In order to study the effect of oxygen on degradation rate of bulk sedimentary organic matter, we developed a new incubation method. In contrast to most previous experiments, (1) all of the sediment undergoing decomposition was maintained under oxygenated or oxygen free conditions and (2) organic matter of varying lability was studied. The production of ΣCO_2 during incubations of sediment in glass test tubes, corrected for dissolution/precipitation of calcium carbonates, was used as a measure of degradation rates. The laboratory experiments, using surficial and buried continental shelf and slope sediment from the open Skagerrak (northeastern North Sea), demonstrated that the effect of oxygen on the degradation rate of sedimentary organic matter is a function of the lability of the decomposing material. Fresh material was degraded with little difference in rates in the presence or absence of oxygen, whereas old material was decomposed significantly (up to 3.6 times) faster with oxygen than without oxygen. An implication of these findings is that bioturbation, by exposing old buried material to oxygen, may enhance integrated organic carbon oxidation in marine sediments. This constitutes a previously unexplored mechanism by which faunal reworking may stimulate carbon degradation.
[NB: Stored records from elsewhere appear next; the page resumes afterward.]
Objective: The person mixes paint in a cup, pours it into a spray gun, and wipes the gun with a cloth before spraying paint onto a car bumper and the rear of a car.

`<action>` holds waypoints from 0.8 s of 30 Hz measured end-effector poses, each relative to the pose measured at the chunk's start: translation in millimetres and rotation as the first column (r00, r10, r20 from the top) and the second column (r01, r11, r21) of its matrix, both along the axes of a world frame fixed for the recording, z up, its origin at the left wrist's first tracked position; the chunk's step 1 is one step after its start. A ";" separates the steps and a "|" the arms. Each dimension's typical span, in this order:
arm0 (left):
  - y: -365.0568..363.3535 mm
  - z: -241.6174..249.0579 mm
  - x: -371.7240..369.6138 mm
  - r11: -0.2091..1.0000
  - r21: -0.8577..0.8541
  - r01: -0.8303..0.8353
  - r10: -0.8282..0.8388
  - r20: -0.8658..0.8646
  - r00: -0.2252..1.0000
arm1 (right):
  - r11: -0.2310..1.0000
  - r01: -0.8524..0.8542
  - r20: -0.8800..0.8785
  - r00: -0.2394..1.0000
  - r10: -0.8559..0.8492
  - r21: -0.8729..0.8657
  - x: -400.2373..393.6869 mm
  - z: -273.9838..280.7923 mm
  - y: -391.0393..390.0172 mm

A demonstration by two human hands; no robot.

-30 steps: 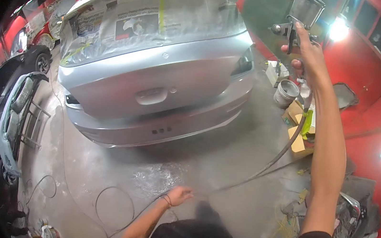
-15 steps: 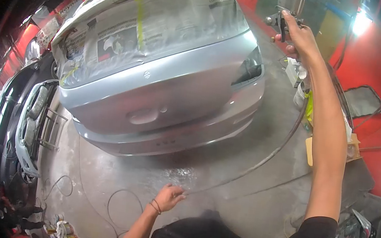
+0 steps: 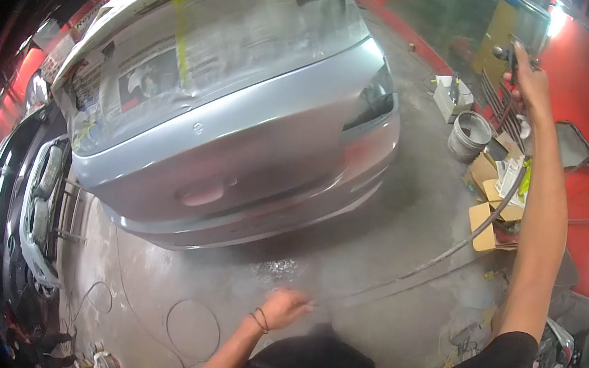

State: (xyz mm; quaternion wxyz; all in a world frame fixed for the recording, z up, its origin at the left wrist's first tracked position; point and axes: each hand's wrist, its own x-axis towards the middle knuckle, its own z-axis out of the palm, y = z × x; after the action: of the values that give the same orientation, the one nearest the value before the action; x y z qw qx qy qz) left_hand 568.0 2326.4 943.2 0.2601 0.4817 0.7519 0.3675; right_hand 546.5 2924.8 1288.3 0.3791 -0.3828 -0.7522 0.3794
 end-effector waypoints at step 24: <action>-52.7 29.3 -8.2 0.968 -0.060 -0.242 0.241 -0.027 0.970 | 0.874 -0.451 -0.026 0.890 0.455 -0.178 -118.3 27.6 -86.0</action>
State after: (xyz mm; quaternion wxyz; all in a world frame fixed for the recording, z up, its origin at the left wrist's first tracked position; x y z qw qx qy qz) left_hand 559.9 2273.7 972.5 0.2213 0.3818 0.8185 0.3678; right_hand 428.2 2838.9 1315.9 0.2374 -0.2319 -0.7868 0.5204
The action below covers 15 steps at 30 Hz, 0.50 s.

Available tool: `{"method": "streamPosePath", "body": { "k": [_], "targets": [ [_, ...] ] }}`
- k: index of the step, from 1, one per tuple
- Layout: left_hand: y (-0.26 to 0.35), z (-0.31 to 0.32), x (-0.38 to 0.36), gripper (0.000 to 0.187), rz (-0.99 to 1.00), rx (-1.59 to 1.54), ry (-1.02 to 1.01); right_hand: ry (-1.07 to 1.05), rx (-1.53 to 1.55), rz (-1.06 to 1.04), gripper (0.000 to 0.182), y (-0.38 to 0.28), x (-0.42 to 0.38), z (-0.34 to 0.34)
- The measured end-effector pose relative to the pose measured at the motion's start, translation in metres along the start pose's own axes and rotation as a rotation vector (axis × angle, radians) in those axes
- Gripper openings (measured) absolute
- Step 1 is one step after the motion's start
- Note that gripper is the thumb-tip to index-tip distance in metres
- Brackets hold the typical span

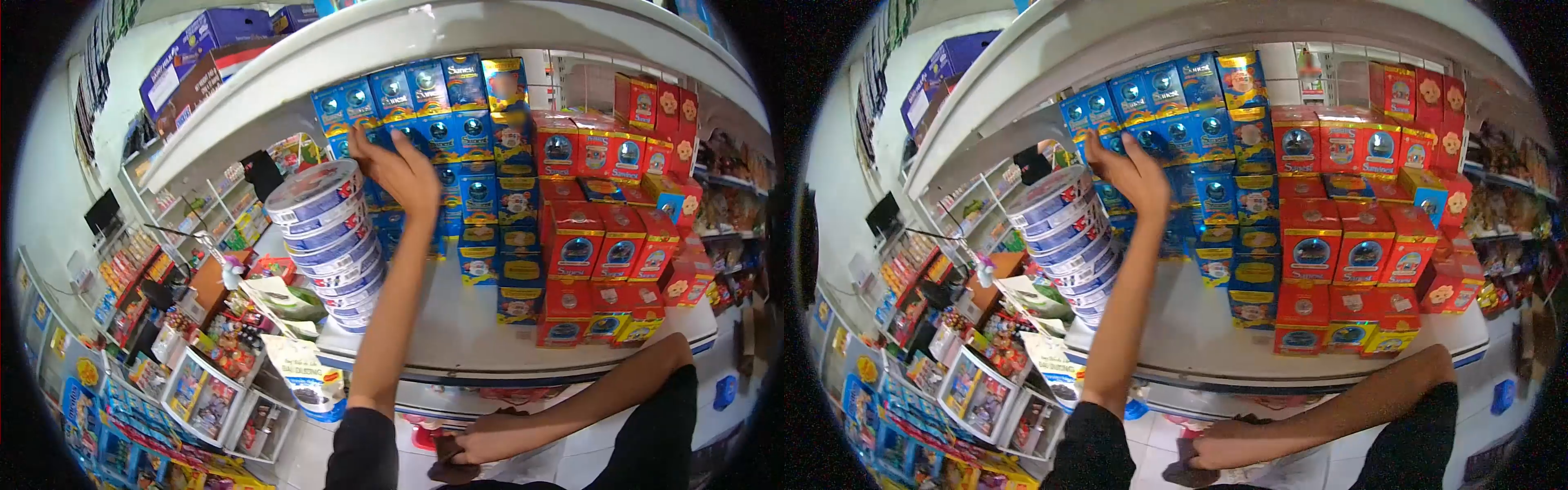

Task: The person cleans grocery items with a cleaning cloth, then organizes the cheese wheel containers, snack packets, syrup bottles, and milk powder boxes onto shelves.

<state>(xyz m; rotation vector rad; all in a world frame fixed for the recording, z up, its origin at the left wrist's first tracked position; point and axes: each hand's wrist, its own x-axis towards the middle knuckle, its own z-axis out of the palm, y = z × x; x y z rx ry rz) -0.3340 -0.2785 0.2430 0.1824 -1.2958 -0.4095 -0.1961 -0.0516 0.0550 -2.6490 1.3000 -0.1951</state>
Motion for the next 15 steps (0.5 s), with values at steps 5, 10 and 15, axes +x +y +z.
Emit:
{"method": "streamPosePath", "body": {
  "k": [5,10,15],
  "targets": [
    [-0.049,0.027,0.012,0.049,0.056,0.169,-0.03,-0.115,-0.09,-0.001,0.018,0.0,0.003,-0.007],
    [-0.064,0.035,0.011,0.047,0.053,0.26,-0.071,-0.098,-0.019,0.038,0.019,0.005,0.004,-0.02],
    [-0.065,0.038,0.008,0.058,-0.023,0.201,0.063,-0.159,-0.021,0.074,0.018,0.002,0.002,-0.011]
  ]
}}
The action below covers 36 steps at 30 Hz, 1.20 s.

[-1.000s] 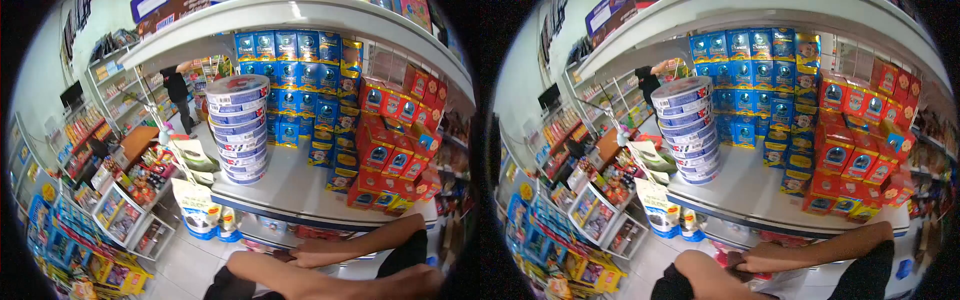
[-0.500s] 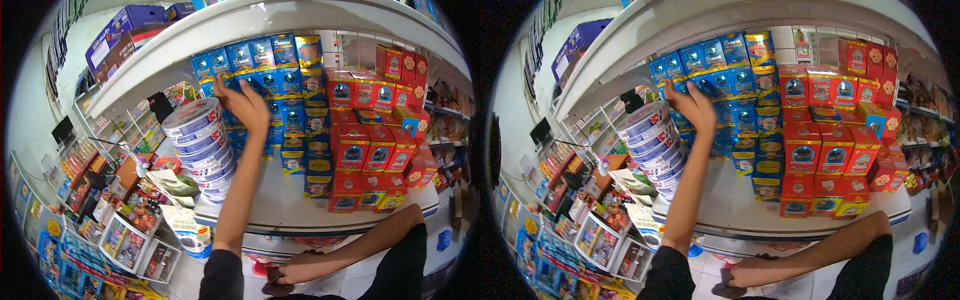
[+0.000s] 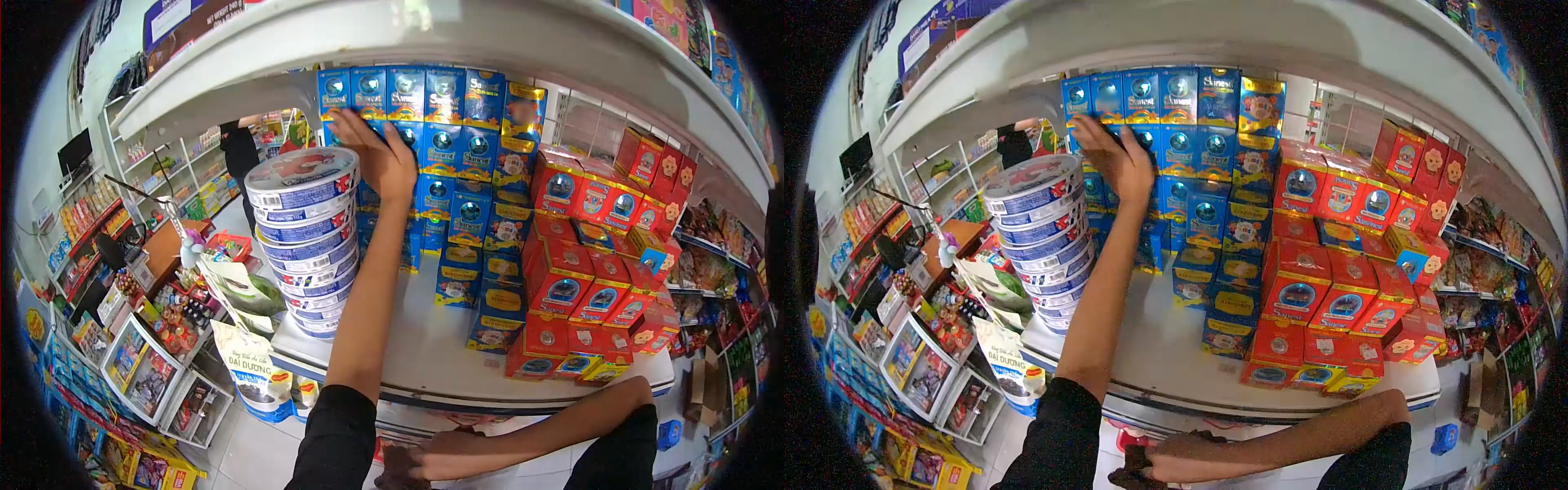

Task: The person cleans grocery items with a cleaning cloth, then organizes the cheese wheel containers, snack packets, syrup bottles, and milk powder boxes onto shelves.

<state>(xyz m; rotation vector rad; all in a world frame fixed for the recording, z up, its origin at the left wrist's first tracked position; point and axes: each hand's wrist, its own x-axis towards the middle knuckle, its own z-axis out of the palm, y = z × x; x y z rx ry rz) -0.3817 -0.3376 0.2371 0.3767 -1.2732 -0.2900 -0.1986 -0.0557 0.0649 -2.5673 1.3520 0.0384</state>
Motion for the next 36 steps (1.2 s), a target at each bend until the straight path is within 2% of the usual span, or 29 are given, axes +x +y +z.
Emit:
{"method": "streamPosePath", "body": {
  "k": [3,7,10,12,13,14,17,18,19,21,22,24,27,28,31,32,35,36],
  "targets": [
    [-0.003,-0.001,0.001,0.059,-0.097,0.084,-0.094,-0.006,0.007,0.005,0.018,0.0,0.0,-0.003],
    [-0.005,-0.001,0.001,0.059,-0.076,0.104,-0.082,-0.022,-0.013,0.014,0.017,0.002,-0.001,-0.005],
    [0.002,0.003,0.003,0.06,-0.178,0.048,-0.074,0.022,0.013,-0.003,0.016,0.005,0.001,-0.004],
    [0.006,0.003,0.004,0.059,-0.232,-0.035,-0.062,-0.026,0.005,0.016,0.016,0.003,0.001,-0.015],
    [0.007,0.001,0.005,0.059,-0.253,-0.078,-0.092,-0.051,-0.006,0.024,0.016,0.003,0.001,-0.019],
    [0.006,-0.003,0.006,0.059,-0.274,-0.12,-0.123,-0.007,0.107,0.012,0.017,0.005,0.002,-0.011],
    [0.007,-0.022,-0.016,0.057,-0.316,-0.159,-0.257,-0.072,0.044,-0.012,0.018,0.001,0.001,-0.007],
    [0.01,-0.028,-0.032,0.057,-0.329,-0.159,-0.309,-0.024,0.062,-0.019,0.02,0.002,0.001,0.001],
    [0.014,-0.032,-0.048,0.056,-0.325,-0.138,-0.307,-0.015,0.088,-0.031,0.021,0.001,0.002,-0.002],
    [0.017,-0.054,-0.085,0.054,-0.239,0.012,-0.497,-0.012,0.135,-0.055,0.023,0.002,0.0,-0.011],
    [0.019,-0.061,-0.086,0.052,-0.207,0.0,-0.473,-0.063,0.05,-0.04,0.025,0.002,0.001,-0.006],
    [0.02,-0.073,-0.086,0.05,-0.136,-0.035,-0.426,-0.077,0.092,-0.028,0.026,0.001,0.003,0.001],
    [0.007,-0.077,-0.078,0.045,-0.326,-0.317,-0.488,-0.089,0.098,0.007,0.027,0.003,0.002,0.006],
    [0.006,-0.078,-0.076,0.041,-0.258,-0.3,-0.446,-0.103,0.07,0.013,0.027,0.002,0.002,0.006],
    [0.011,-0.084,-0.073,0.039,-0.288,-0.302,-0.578,-0.022,0.076,-0.006,0.028,-0.003,0.0,-0.002],
    [0.018,-0.088,-0.072,0.038,-0.191,-0.316,-0.566,0.028,0.095,-0.02,0.029,-0.007,-0.001,-0.006],
    [0.031,-0.091,-0.072,0.038,0.031,-0.511,-0.656,-0.061,-0.003,-0.039,0.03,-0.009,0.0,-0.009],
    [0.034,-0.091,-0.071,0.045,0.098,-0.539,-0.702,-0.067,-0.009,-0.036,0.031,-0.008,0.0,-0.009]
  ]
}}
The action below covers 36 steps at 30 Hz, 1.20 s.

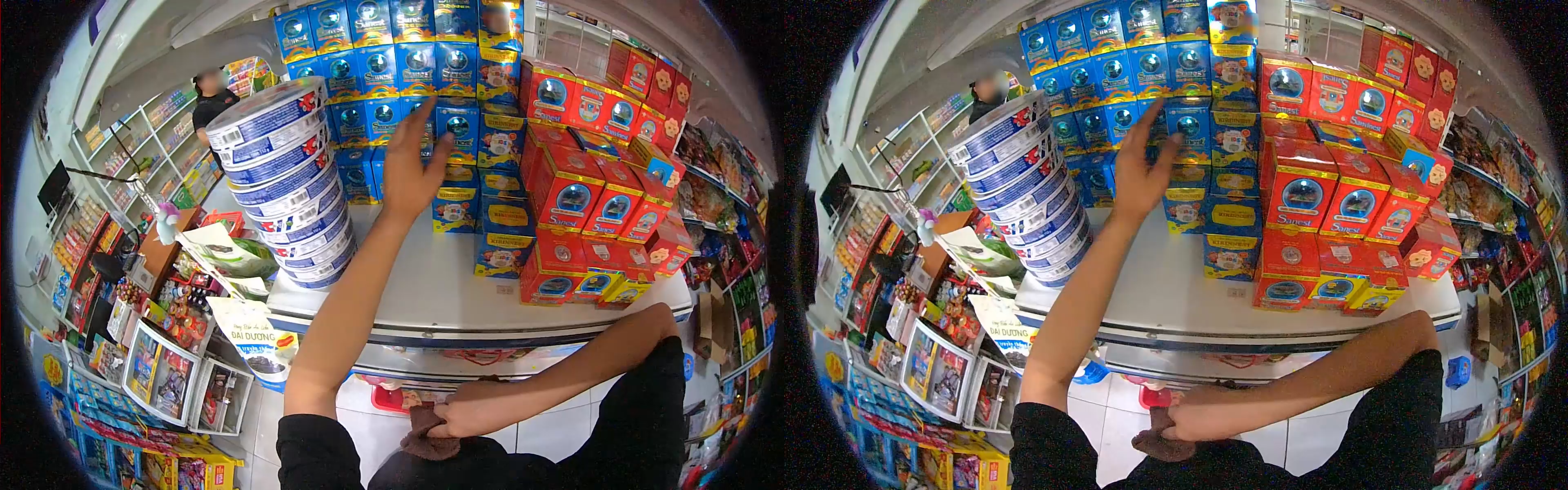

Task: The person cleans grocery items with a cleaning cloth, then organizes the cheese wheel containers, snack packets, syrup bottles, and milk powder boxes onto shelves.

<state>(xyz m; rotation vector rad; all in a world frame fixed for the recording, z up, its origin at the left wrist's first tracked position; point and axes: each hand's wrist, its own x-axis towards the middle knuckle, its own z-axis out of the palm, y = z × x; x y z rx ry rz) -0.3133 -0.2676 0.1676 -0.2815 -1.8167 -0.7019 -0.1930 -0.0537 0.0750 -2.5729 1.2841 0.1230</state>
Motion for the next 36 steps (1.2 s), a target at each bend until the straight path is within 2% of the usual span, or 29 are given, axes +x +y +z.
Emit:
{"method": "streamPosePath", "body": {
  "k": [2,5,8,11,12,15,16,19,22,25,26,28,30,34,36],
  "targets": [
    [0.004,0.0,0.004,0.045,0.002,-0.039,-0.126,-0.005,-0.007,0.005,0.033,0.001,0.0,0.002],
    [0.003,-0.003,0.008,0.047,0.016,-0.074,-0.221,0.14,0.07,0.065,0.012,0.002,-0.002,-0.002],
    [-0.002,0.002,0.011,0.052,0.031,0.015,-0.209,0.213,0.205,0.031,0.018,0.002,0.002,0.007],
    [-0.001,0.003,0.009,0.055,0.027,0.054,-0.192,0.075,0.517,0.028,0.022,-0.009,0.002,0.002],
    [0.0,0.001,0.009,0.057,0.023,0.05,-0.19,0.01,0.533,0.031,0.025,-0.011,0.004,0.003],
    [0.002,-0.005,0.012,0.06,0.021,-0.012,-0.179,0.062,0.534,0.037,0.023,-0.01,0.002,0.009],
    [0.001,-0.006,0.011,0.062,0.021,0.079,-0.224,0.119,0.546,0.062,0.022,-0.01,0.002,0.012],
    [0.002,-0.002,0.013,0.055,0.135,0.23,-0.095,0.147,0.502,0.064,0.021,-0.007,0.003,0.012],
    [0.006,-0.005,0.019,0.046,-0.028,-0.028,-0.158,0.117,0.461,0.085,0.019,-0.006,0.0,0.001],
    [0.014,-0.006,0.015,0.035,-0.027,-0.055,-0.076,0.018,0.332,0.064,0.028,-0.002,0.002,0.003],
    [0.014,-0.005,0.012,0.035,-0.036,-0.042,-0.061,-0.026,0.273,0.048,0.034,0.0,0.003,0.004],
    [0.014,-0.004,0.007,0.036,-0.054,-0.01,-0.031,0.012,0.251,0.032,0.028,0.002,0.003,0.004],
    [0.017,-0.007,0.009,0.035,0.009,0.068,0.019,0.097,0.194,0.005,0.02,0.004,0.0,0.005],
    [0.009,-0.014,0.01,0.037,0.123,0.219,0.068,0.105,0.219,0.03,0.016,0.006,-0.001,0.005],
    [0.008,-0.017,0.009,0.04,0.117,0.325,0.039,0.078,0.177,0.035,0.016,0.006,-0.001,0.006]
  ]
}}
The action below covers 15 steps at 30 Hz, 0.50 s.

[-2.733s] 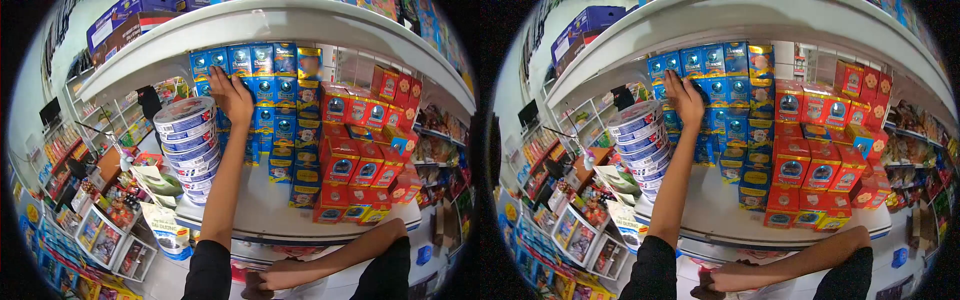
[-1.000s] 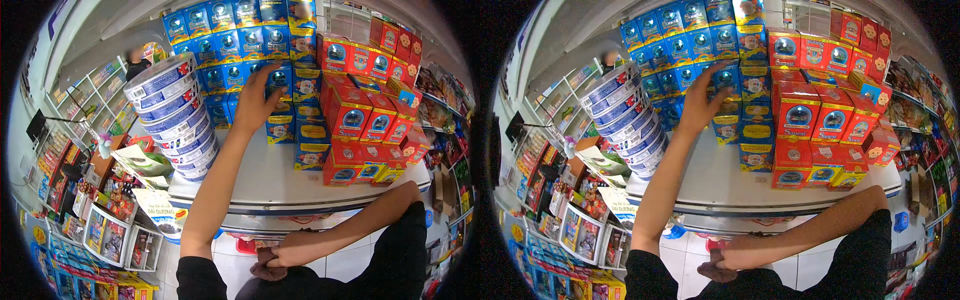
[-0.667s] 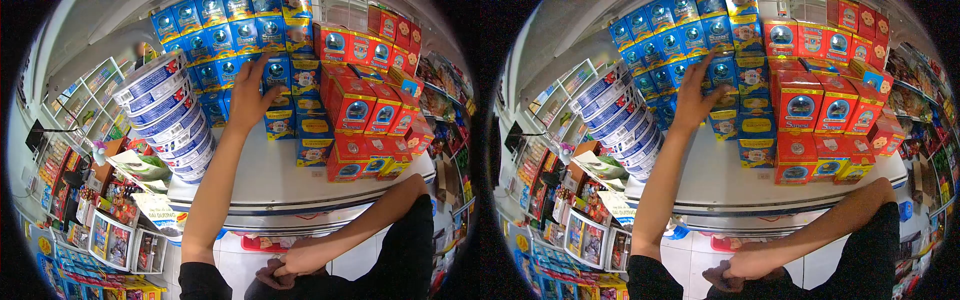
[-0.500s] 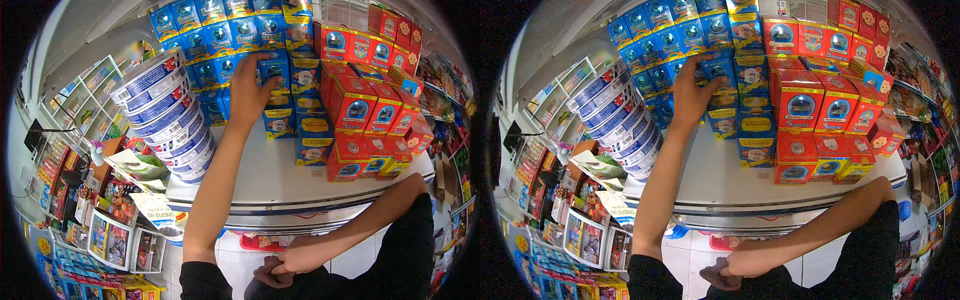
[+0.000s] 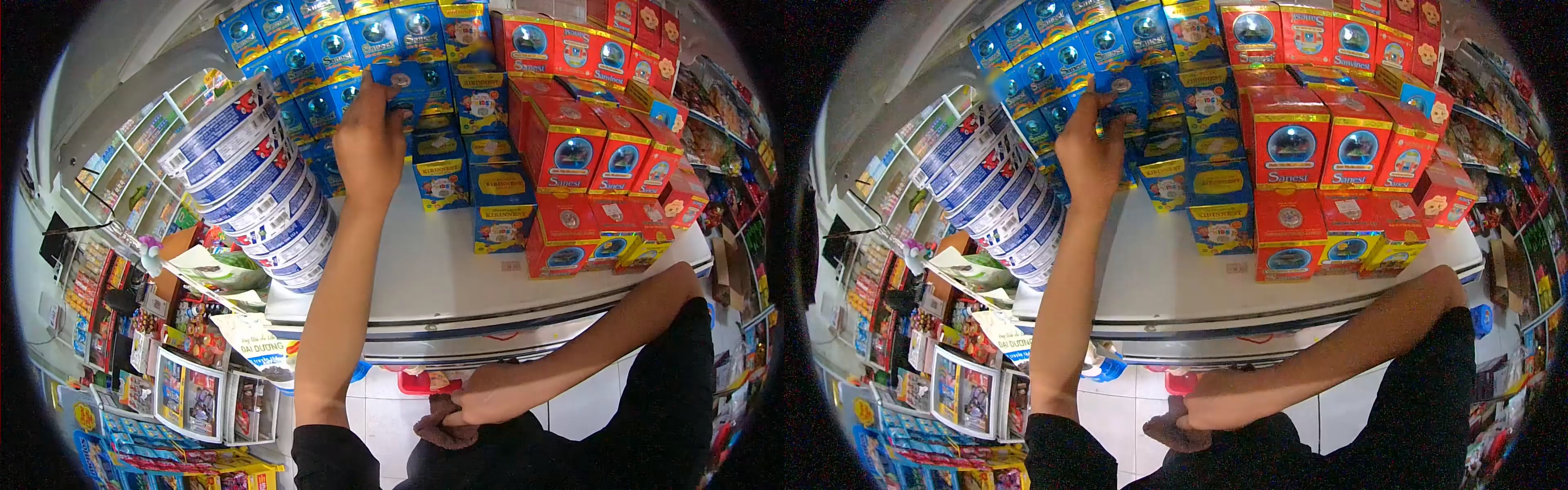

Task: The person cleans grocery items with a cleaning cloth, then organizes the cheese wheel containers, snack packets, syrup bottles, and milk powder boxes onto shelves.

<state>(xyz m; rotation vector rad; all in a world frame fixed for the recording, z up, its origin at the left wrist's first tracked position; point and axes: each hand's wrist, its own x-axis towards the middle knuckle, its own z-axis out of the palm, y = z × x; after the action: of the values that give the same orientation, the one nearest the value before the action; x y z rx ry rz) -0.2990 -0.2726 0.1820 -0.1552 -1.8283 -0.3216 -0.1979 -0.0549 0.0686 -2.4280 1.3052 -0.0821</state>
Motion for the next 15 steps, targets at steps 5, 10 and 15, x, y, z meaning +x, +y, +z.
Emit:
{"method": "streamPosePath", "body": {
  "k": [5,10,15],
  "targets": [
    [0.0,-0.005,0.001,0.039,-0.014,-0.046,-0.084,0.161,-0.059,-0.042,0.015,0.001,-0.001,-0.002],
    [-0.005,-0.005,0.002,0.031,-0.123,-0.156,-0.072,0.07,-0.05,0.015,0.013,0.002,0.0,-0.004],
    [-0.014,-0.003,0.001,0.026,-0.298,-0.264,-0.034,0.089,-0.091,0.005,0.014,0.003,-0.001,0.005]
  ]
}}
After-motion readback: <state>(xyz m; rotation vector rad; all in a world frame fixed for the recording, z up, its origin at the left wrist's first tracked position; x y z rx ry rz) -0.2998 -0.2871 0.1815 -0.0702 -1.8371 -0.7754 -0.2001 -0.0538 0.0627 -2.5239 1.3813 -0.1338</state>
The anoxic decomposition rates of organic material buried at 20 cm depth in sediment were the lowest measured. We found, however, that the extent of oxidation of this buried old sediment was considerably larger than that of surficial sediment under oxygenated conditions, which indicated that the oxic-anoxic-oxic redox transitions (deposition under oxic conditions, burial under anoxia and reexposure to oxygen) promoted degradation. Our results, therefore, also suggest that the extent of long-term decomposition of sedimentary organic material is smaller under oxygenated or anoxic conditions alone, than when the material is exposed to the repeated activities of both oxic and anoxic microorganisms.